Free agent
- Third baseman / Shortstop
- Born: September 25, 1995 (age 30) Clovis, California, U.S.
- Bats: RightThrows: Right
- Stats at Baseball Reference

= Jacob Gatewood =

American baseball player (born 1995)

Henry Jacib Gatewood (born September 25, 1995) is an American professional baseball shortstop who is a free agent. He was drafted 41st overall in the 2014 Major League Baseball draft by the Milwaukee Brewers.

==Career==
Gatewood attended Clovis High School in Clovis, California. He was the winner of the junior Home Run Derby at Citi Field on July 15, 2013.

===Milwaukee Brewers===
Gatewood at one point was considered a potential top overall pick in the 2014 Major League Baseball draft. He ended up getting drafted by the Milwaukee Brewers 41st overall in the draft. He signed on June 14, and was assigned to the Arizona League Brewers, where he posted a .206 batting average with three home runs and 32 RBI in 50 games. Gatewood spent 2015 with both the Wisconsin Timber Rattlers and the Helena Brewers, batting a combined .244 with ten home runs and 57 RBI in 109 games between both teams. In 2016, Gatewood spent the whole season with the Timber Rattlers, where he batted .240 with 14 home runs and 64 RBI in 126 games.

Gatewood began the 2017 season with the Carolina Mudcats, but was later promoted to the Biloxi Shuckers in August, posting a combined .264 average along with 15 home runs, 62 RBI, ten stolen bases and a .775 OPS in 134 games between both clubs, and he spent 2018 back with Biloxi, batting .244 with 19 home runs and 59 RBI in 94 games. On July 24, 2018, while playing for Biloxi, Gatewood was injured running to first base, and it was later revealed that he had torn his ACL in his left knee, requiring season-ending surgery. In 2019, he played with Biloxi, slashing .187/.244/.331 with 13 home runs and 45 RBI over 94 games. Gatewood did not in a game in 2020 due to the cancellation of the minor league season because of the COVID-19 pandemic. He was not included in the Brewers' 60-man player pool and elected free agency on November 2, 2020.

===Los Angeles Angels===
On April 2, 2021, Gatewood signed a minor league contract with the Los Angeles Angels organization. Gatewood spent the year with the Triple-A Salt Lake Bees, hitting .227/.281/.471 with 28 home runs and 84 RBI in 116 games. He elected free agency after the season on November 7.

On November 16, 2021, Gatewood re-signed with the Angels on a new minor league contract. Gatewood played in 108 games for Salt Lake in 2022, batting .211/.261/.439 with 22 home runs and 66 RBI. He elected free agency following the season on November 10, 2022.

===Tecolotes de los Dos Laredos===
On April 10, 2023, Gatewood signed with the Tecolotes de los Dos Laredos of the Mexican League. In 78 games for Dos Laredos, Gatewood hit .252/.314/.387 with six home runs, 36 RBI, and five stolen bases.

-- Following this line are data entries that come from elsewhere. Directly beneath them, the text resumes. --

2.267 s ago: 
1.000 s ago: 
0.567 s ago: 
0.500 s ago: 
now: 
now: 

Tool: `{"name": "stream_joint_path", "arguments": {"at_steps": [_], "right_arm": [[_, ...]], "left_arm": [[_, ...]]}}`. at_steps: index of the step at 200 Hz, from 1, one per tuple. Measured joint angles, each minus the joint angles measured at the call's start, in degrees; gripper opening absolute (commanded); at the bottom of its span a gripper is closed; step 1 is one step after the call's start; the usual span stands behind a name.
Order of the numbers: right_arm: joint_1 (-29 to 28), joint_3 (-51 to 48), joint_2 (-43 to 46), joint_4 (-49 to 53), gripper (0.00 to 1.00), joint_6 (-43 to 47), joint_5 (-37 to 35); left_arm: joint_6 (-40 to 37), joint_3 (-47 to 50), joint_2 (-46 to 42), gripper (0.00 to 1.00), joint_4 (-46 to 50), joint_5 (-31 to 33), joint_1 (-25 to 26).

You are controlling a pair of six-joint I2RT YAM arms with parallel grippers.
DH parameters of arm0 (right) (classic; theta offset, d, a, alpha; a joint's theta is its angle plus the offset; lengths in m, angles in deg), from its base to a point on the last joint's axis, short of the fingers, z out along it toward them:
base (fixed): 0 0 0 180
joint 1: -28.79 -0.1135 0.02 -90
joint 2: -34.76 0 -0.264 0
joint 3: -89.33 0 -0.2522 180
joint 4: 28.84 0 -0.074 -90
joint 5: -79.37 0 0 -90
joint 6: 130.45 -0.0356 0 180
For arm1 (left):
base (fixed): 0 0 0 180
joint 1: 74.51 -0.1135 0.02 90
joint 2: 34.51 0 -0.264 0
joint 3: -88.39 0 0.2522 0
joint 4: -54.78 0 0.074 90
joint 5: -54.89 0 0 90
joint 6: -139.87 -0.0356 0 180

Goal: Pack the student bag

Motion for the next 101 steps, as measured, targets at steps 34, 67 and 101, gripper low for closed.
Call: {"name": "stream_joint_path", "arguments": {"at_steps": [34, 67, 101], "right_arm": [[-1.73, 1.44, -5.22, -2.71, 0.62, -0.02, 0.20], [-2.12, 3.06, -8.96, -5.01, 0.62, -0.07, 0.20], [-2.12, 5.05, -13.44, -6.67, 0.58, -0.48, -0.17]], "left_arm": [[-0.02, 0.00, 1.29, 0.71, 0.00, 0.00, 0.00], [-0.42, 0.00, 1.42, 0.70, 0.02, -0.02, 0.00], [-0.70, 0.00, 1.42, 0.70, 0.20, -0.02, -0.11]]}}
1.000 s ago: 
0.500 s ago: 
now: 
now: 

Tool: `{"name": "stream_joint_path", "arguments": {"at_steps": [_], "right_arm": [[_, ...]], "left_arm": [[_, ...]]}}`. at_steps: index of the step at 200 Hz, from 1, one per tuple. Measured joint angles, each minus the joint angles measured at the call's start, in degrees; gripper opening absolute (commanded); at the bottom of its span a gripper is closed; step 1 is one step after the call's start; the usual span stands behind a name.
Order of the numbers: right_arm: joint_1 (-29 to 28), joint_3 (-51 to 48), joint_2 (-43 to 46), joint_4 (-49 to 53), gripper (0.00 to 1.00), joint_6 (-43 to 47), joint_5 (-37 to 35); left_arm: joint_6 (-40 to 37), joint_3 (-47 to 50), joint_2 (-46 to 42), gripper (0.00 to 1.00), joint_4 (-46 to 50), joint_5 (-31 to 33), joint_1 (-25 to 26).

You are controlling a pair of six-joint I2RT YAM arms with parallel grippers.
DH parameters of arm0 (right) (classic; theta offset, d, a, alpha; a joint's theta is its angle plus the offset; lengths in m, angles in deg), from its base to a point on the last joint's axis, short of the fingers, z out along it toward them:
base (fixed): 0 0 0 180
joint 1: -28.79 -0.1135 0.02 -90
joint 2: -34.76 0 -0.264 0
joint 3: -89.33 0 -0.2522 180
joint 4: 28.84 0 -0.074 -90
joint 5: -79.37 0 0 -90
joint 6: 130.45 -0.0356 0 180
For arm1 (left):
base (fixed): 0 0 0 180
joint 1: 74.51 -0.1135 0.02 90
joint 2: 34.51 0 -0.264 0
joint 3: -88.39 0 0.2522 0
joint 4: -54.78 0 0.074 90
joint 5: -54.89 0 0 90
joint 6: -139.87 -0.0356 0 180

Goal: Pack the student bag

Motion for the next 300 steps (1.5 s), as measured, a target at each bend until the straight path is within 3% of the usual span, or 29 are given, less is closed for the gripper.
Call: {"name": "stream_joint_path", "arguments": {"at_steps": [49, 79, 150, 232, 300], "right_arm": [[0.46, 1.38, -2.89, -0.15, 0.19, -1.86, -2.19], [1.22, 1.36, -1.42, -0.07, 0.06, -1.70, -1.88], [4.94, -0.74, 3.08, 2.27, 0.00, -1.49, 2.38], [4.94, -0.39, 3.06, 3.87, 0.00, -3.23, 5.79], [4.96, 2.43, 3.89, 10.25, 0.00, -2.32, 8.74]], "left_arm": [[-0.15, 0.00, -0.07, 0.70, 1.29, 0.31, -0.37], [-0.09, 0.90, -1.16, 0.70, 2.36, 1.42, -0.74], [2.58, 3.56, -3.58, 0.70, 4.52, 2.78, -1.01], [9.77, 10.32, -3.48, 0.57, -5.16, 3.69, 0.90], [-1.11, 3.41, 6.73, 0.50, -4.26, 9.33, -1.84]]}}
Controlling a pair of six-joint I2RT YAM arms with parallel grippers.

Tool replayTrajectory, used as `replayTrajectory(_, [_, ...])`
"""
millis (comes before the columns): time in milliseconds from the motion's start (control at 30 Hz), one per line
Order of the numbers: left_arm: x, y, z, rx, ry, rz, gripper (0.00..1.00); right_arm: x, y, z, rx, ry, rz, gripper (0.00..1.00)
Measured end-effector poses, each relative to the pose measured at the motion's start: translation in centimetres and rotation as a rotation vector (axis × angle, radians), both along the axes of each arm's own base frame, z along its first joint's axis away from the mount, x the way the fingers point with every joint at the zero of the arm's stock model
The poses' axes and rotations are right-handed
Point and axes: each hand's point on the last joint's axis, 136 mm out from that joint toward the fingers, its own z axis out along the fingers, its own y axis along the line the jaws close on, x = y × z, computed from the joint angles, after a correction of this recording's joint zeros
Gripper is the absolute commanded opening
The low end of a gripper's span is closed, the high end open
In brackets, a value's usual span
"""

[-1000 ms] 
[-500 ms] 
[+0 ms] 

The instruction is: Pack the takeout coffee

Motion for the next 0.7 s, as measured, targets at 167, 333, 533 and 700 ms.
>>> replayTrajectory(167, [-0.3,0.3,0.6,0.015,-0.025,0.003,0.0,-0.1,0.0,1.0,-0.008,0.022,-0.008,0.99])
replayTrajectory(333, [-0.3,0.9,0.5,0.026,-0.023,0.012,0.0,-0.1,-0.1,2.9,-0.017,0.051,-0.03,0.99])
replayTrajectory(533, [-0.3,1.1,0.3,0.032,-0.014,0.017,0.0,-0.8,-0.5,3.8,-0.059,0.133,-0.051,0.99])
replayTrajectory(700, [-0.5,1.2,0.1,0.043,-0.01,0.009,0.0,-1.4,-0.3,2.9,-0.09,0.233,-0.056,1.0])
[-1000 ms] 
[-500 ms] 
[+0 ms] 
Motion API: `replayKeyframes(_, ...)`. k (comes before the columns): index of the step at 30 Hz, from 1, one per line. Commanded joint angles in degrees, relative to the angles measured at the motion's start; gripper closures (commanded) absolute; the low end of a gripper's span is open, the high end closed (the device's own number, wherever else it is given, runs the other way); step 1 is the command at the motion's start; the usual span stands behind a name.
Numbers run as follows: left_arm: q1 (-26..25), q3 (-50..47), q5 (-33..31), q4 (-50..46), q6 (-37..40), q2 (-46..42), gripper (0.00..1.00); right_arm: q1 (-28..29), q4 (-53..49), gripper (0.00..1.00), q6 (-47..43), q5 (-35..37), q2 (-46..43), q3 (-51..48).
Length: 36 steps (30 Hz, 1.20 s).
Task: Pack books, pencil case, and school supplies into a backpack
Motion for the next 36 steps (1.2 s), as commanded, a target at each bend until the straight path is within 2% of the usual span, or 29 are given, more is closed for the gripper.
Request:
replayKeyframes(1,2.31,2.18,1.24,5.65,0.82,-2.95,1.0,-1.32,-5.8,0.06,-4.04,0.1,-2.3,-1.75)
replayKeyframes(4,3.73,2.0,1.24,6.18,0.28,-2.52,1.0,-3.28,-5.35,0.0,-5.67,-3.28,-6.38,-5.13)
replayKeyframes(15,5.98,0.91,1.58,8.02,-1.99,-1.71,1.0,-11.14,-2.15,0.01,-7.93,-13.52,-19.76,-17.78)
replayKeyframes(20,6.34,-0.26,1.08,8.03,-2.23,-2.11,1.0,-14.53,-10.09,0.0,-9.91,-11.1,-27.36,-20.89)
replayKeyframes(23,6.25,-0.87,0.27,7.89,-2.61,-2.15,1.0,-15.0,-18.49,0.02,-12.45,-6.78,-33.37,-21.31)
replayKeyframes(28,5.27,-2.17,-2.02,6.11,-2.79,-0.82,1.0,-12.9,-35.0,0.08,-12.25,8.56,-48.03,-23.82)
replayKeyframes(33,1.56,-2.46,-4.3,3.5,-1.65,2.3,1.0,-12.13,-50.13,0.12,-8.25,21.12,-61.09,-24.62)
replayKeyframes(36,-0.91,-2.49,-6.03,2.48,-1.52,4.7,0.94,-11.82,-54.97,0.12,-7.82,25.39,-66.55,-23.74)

===Gastonia Ghost Peppers===
On April 18, 2024, Gatewood signed with the Gastonia Ghost Peppers of the Atlantic League of Professional Baseball. In 118 appearances for Gastonia, he slashed .295/.395/.607 with 31 home runs, 121 stolen bases, and 13 stolen bases. Gatewood became a free agent following the season.

===New York Yankees===
On March 21, 2025, Gatewood signed a minor league contract with the New York Yankees. He made 73 appearances split between the Double-A Somerset Patriots and Triple-A Scranton/Wilkes-Barre RailRiders, slashing a combined .206/.295/.374 with seven home runs, 29 RBI, and five stolen bases. Gatewood elected free agency following the season on November 6.